Investigators have recently developed a computational screening method that finds the optimal sequence for a defined three-dimensional structure, allowing all or part of the sequence to change (Dahiyat and Mayo 1996). This method, termed Protein Design Automation (PDA), scores the fit of sequences to the three-dimensional structure using physical-chemical potential functions that model the energetic interactions of protein atoms, including steric, solvation, and electrostatic interactions. PDA couples these potential functions with a highly efficient search algorithm to accurately screen up to 1080 sequences. Because the screening is performed in silico, multiple simultaneous mutations can be made, and novel sequences that are very different from wild type can be discovered. The method has been validated by numerous experimental tests and has resulted in the design of new proteins with improved stability and conformational specificity, and novel activity (Dahiyat and Mayo 1996, 1997a; Dahiyat and Mayo 1997a; Malakauskas and Mayo 1998; Strop and Mayo 1999; Shimaoka et al. 2000; Bolon and Mayo 2001; Marshall and Mayo 2001).
PDA also has the advantage of being able to control the location and type of mutations. For example, the design can be limited to the hydrophobic core. Mutations in the core can produce significant improvements in protein stability but do not change binding epitopes on the surface of the molecule. Thus, the molecular surface can be kept identical to the native structure, retaining biological activity and limiting toxicity and antigenicity. This feature is particularly important in the design of therapeutic proteins.
We wanted to take advantage of these features of PDA and explore its utility in the design of improved pharmaceuticals. We therefore used PDA as an ultrahigh throughput screen for improved analogs of a therapeutic protein, granulocyte-colony stimulating factor (G-CSF). G-CSF is a hematopoietic growth factor of 174 residues that induces differentiation and proliferation of granulocyte-committed progenitor cells. It is used clinically to treat cancer patients and alleviate the neutropenia induced by high-dose chemotherapy. G-CSF belongs to the class of long-chain four-helix bundle cytokines that bind asymmetrically to homodimeric complexes of cell-surface receptors to initiate an intracellular signaling cascade. Their structural similarity allows the design strategy chosen for G-CSF to be immediately applicable to the other four-helix bundle cytokines (human growth hormone, erythropoietin, the interleukins, and interferon-
/ßall clinically important compounds) and thus broadens the potential impact of the results.
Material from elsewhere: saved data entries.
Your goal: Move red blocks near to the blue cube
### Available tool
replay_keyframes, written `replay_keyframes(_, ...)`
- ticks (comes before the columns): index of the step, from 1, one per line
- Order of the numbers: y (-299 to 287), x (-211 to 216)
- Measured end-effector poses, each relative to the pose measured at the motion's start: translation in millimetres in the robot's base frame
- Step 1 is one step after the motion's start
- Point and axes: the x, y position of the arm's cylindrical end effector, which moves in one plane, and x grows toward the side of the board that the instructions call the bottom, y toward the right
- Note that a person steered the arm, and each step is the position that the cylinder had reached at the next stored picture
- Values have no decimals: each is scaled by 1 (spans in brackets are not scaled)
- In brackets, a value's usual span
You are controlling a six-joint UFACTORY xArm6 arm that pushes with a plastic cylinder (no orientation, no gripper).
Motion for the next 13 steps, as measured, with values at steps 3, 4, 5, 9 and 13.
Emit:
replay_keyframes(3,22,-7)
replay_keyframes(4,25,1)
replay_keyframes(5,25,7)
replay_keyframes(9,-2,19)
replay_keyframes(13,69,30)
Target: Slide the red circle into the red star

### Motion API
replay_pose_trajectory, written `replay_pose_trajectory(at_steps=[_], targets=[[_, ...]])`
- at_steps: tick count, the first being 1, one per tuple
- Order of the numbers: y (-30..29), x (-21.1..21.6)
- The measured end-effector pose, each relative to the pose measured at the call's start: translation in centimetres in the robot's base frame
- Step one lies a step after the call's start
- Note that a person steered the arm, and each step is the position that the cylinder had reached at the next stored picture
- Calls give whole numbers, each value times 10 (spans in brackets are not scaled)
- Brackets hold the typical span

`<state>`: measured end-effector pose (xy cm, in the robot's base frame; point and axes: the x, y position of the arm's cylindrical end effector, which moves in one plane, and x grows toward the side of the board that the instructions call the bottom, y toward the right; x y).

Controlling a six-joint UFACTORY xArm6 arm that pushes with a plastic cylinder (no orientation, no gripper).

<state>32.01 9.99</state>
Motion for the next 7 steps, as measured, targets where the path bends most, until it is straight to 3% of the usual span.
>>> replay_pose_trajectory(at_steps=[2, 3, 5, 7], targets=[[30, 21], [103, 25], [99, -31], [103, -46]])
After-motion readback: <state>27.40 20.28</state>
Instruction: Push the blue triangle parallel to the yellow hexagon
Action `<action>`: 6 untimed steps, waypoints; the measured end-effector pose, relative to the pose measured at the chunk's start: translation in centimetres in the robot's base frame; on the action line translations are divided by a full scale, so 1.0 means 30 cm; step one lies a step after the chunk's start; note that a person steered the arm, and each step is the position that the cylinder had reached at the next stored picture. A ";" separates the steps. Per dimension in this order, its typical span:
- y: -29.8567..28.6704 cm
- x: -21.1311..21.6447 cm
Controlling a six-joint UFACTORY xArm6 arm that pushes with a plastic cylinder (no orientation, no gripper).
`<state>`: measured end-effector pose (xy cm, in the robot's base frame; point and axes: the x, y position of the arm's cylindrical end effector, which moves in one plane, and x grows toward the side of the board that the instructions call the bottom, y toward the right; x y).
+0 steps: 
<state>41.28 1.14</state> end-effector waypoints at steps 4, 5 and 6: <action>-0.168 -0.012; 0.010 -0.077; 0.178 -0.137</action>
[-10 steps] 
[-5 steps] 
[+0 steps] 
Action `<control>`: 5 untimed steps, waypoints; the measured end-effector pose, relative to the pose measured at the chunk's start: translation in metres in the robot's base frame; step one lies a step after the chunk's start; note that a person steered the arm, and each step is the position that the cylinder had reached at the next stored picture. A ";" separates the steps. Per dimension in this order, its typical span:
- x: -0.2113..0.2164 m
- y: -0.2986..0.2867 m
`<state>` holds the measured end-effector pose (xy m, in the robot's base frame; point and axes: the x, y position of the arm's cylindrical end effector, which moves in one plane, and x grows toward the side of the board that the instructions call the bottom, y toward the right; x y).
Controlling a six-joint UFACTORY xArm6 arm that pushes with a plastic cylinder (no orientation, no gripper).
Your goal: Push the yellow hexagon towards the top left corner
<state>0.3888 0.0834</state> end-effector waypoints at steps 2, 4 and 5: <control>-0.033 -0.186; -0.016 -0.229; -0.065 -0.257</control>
Although the cytokines are functionally very efficacious, their pharmacological properties are not ideal. For example, G-CSF, like most proteins, is not absorbed orally to any significant extent and must be administered by frequent (daily) injections throughout the course of treatment. It also has limited stability and strict formulation and storage requirements, including the need to be kept refrigerated. Thus, there is significant interest in developing analogs with improved pharmacological properties.
We sought to use PDA to improve the physicochemical characteristics of G-CSF. Improving these properties can make a molecule more robust, enhance its shelf life, or make it more amenable to use in alternate delivery systems and formulations. It can also affect clinically important features such as pharmacokinetics and result in a drug that is safer for human use. Our design strategy was to optimize the core to improve the stability and solution properties of G-CSF while preserving receptor binding and biological activity.
The template structure used for in silico screening was a homology model of human G-CSF in which the human sequence was mapped onto bovine G-CSF. We designed several novel core sequences, cloned and expressed them, characterized their stabilities, tested them for functional activity both in vitro and in vivo, and studied their pharmacokinetics in monkeys. The designed proteins showed enhanced thermal stabilities, displayed five-to 10-fold improvements in shelf life, and were biologically active both in cell proliferation assays and in a neutropenic mouse model. Subcutaneous injection of the most stable variant in monkeys also resulted in greater systemic exposure, probably attributable to improved absorption from the subcutaneous compartment. These results indicate that PDA has great potential as a powerful in silico tool in the design of improved pharmaceutical proteins.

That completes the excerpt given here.